If the holidays bring up stress, obligation, perfectionism, grief or frustration for you, then you have a strong motivation to prioritize practicing mindfulness awareness.
Here’s a short-list for sane, open-hearted holidays, however you observe them (or don’t):
1. Give yourself some time in silence. For some people this could be forty minutes of meditation and for others it could be turning off the radio when driving. Most of us are habituated to a constant background of stimulus. Opening to quiet is skill, or an acquired taste, for many people. Becoming friendly with silence can offer a deep form of nourishment. Commit to trying some silence, in one form or another, most days.
2. Notice whenever you think always and never, and look for exceptions. Always and never are helpful flags on painful beliefs about ourselves and others. “She never helps me.” “I’m always left out.” “He always interrupts me.” Notice what happens when you use these words aloud or in your thinking.
Always/never thinking is likely to be associated with some sensation of constriction, stepping back, or checking out. When we’re believing always/never we often don’t even notice (or we see and disregard) anything that doesn’t support our painful beliefs. Notice your physical sensations and internal experience when you really want to justify or hold your belief. Be curious and experiment with letting it go, and with holding on.
Look for exceptions to the belief. When you hear an always/never, pause, come to present to awareness through noticing your breath or body, and then ask yourself to be open to other possibilities for a few moments. Poll for disconfirming data. When was this person helpful to me or to someone else? When have I felt connected and included? When was I uninterrupted? Make an effort to see when others aren’t supporting your always/never thought.
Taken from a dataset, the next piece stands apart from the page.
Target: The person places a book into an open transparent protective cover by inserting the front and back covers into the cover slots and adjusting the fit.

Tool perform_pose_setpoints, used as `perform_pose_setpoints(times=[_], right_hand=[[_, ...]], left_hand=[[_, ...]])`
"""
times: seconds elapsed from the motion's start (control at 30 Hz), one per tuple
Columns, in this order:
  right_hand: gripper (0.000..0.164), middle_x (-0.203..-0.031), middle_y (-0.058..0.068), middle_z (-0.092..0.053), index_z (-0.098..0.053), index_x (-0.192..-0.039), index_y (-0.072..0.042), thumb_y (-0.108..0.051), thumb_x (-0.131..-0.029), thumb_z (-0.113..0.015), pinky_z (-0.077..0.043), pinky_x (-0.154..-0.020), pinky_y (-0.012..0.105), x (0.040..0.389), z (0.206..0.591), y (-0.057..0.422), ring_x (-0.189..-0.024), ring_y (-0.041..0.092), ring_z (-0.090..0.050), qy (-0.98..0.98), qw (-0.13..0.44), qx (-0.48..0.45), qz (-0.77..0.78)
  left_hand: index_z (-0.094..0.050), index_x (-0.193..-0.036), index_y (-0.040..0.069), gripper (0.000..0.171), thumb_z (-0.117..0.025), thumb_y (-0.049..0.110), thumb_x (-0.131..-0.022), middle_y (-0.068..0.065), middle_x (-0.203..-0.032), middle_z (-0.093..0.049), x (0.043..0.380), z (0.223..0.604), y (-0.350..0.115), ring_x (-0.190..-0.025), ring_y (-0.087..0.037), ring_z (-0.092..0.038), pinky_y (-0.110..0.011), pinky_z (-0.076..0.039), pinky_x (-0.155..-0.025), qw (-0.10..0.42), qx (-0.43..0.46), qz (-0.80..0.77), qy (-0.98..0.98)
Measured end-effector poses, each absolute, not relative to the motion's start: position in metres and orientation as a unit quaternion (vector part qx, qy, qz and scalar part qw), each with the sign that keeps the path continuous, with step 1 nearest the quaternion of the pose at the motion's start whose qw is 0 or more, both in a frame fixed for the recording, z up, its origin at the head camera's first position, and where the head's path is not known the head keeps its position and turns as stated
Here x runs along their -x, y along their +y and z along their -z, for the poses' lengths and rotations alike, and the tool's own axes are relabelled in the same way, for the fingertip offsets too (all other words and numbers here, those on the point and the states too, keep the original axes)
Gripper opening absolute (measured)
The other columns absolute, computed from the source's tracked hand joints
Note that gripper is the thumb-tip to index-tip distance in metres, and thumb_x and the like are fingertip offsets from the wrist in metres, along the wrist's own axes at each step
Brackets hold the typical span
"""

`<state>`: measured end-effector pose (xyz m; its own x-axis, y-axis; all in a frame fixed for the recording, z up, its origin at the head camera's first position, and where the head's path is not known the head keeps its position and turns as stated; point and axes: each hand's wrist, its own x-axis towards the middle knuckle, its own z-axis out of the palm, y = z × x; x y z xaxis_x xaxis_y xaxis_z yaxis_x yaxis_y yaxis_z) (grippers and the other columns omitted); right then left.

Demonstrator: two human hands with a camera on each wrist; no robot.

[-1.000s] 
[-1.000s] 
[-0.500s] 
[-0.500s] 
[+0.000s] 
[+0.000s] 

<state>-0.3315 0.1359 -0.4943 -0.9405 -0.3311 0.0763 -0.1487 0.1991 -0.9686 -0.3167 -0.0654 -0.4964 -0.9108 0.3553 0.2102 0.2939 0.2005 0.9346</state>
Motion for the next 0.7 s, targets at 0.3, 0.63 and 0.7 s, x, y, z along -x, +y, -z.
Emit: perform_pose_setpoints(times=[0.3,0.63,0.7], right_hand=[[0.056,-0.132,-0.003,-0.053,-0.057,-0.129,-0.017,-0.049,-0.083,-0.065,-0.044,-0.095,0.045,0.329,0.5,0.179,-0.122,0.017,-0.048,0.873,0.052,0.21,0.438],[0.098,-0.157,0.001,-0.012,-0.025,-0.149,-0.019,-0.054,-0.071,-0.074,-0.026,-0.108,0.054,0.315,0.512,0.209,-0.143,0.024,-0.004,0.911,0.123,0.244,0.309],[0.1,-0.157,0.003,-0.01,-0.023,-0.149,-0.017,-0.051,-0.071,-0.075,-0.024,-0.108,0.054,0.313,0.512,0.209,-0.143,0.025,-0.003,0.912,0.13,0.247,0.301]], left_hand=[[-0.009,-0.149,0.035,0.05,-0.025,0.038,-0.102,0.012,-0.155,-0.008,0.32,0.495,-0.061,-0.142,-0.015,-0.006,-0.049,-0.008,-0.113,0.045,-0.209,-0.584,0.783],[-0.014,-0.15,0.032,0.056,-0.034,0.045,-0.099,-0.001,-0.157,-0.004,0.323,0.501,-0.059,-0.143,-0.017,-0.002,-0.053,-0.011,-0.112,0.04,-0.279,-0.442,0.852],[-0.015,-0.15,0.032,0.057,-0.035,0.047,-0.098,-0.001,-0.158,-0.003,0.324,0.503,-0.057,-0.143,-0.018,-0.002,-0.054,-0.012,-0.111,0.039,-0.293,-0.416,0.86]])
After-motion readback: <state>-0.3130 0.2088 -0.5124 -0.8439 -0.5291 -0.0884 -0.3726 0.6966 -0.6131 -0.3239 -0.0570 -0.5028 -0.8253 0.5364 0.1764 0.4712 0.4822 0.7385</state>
Want to go deeper? Notice when you disconnect from being present through judgement. “He’s rude.” “She’s always mean.” “He’s just selfish.” “She’s a bad houseguest.” We often make these evaluations in order to feel less anxiety or to justify our own feelings. When we’re more centered and present, we can access our internal wisdom.
We can say No with love. We can say when we’re uncomfortable, instead of mentally writing someone off as rude or selfish. Begin by seeing always and never.
3. Alcohol is a depressant. Drinking lots of it, or even imbibing moderately several nights in a row, might make you feel more emotional even when you’re sober the next day. In addition, even a couple glasses of adult punch can interfere with getting nourishing sleep. Not getting complete sleep makes us feel lousy and can intensify painful emotions. If you live with chronic pain, migraines or take daily medication, a night or two of social drinking can make you feel awful for days afterward.
And, obviously, drinking alcohol can interfere with our ability to stay true to our intentions and integrity. Everyone knows this and it’s one of the most common plot-devices in film. Most people have done something they regretted while under the influence.
I’m not referring to big drunk mistakes, like driving intoxicated, shagging people in hurtful ways, or committing felonies. I mean, the less visible, internal dissonances that are more likely to emerge when we’re squiffy. When we’re drinking, it’s just generally harder to access wisdom and to function from integrity, from what we truly want for ourselves and others.
With all the holiday socializing, many people find themselves drinking more, and more frequently during this time of year. If you drink, just notice how it affects you.
So here’s the sanity short-list for the holidays in brief:
Have some silence.
Notice when you think and say always and never.
Alcohol is powerful stuff. Notice how it’s affecting you.